Supernova, page 17
Max scoffed. “What about prodigy patients? Nurses? Visiting family members? And also—why are we going up? I thought the idea was to leave the hospital.”
“I have a plan. And look, I know you’ve been surrounded by prodigies your whole life, but they aren’t all that common outside of headquarters. The chances of us running into any more is really low. Trust me, okay?”
Max scowled, but didn’t argue as the elevator arrived and the doors parted.
A nurse started to step out, and Max froze, standing straighter.
“Mr. Everhart? What are you doing here? What’s—” She noticed the cage in Max’s hands, but Turbo had fallen asleep again and maybe she assumed it was one of those plastic dinosaurs from the machine. Without waiting for an answer, she narrowed her eyes and reached forward, taking Max by the elbow and steering him back toward the hall. “I know you’re probably getting restless lying in that bed all day, but we can’t just have you wandering around the halls without supervision. You understand that, right?” She cast a disapproving frown at Adrian. “I’m sure your friend will understand. Now, come on, I’ll walk you … both…”

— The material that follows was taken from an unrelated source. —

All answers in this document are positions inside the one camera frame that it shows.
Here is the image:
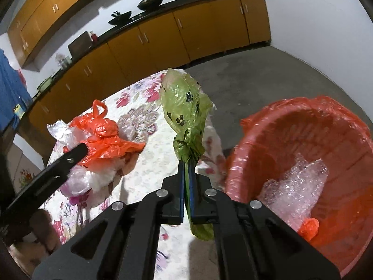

Her voice slurred. Her attention was still on Adrian as her eyelids began to droop. Her foot skidded forward another half of a step, and then she started to fall face-first toward the linoleum.
Adrian narrowly caught her, scooping her beneath the armpits as her forehead crashed into his chest.
He gaped at Max, then down at the kid’s skinny, pale arms, the insides of his elbows mottled with bruises new and old.
He knew immediately what had happened. Judging from Max’s expression, they both did.
“I didn’t think you got any power from Nightmare.”
“I didn’t, either,” said Max. “I panicked just now. I didn’t really think about it—it just happened. But … but Nightmare didn’t seem affected by me at all when she…” He trailed off, eyes widening. “Oh.”
“Oh?”
“The quarantine. I must have gotten it when Nova came into the quarantine.”
Adrian swallowed hard. Right. Of course. The night that Nightmare stole the helmet wasn’t the first time she’d crossed paths with Max.
It was just one more piece of evidence against her, and though one more reminder of who and what she was shouldn’t have hurt, it still did.
He thought again of the tattoo he was planning and imagined putting another stone on the wall around his heart.
“Anyway, good job,” said Adrian.
The elevator door started to close and Adrian stopped it with his foot. It opened again with a chime. Spotting an empty gurney against a wall, Adrian lifted the nurse onto it. “I doubt you got much of Nightmare’s power, so she probably won’t be out for long. Come on.”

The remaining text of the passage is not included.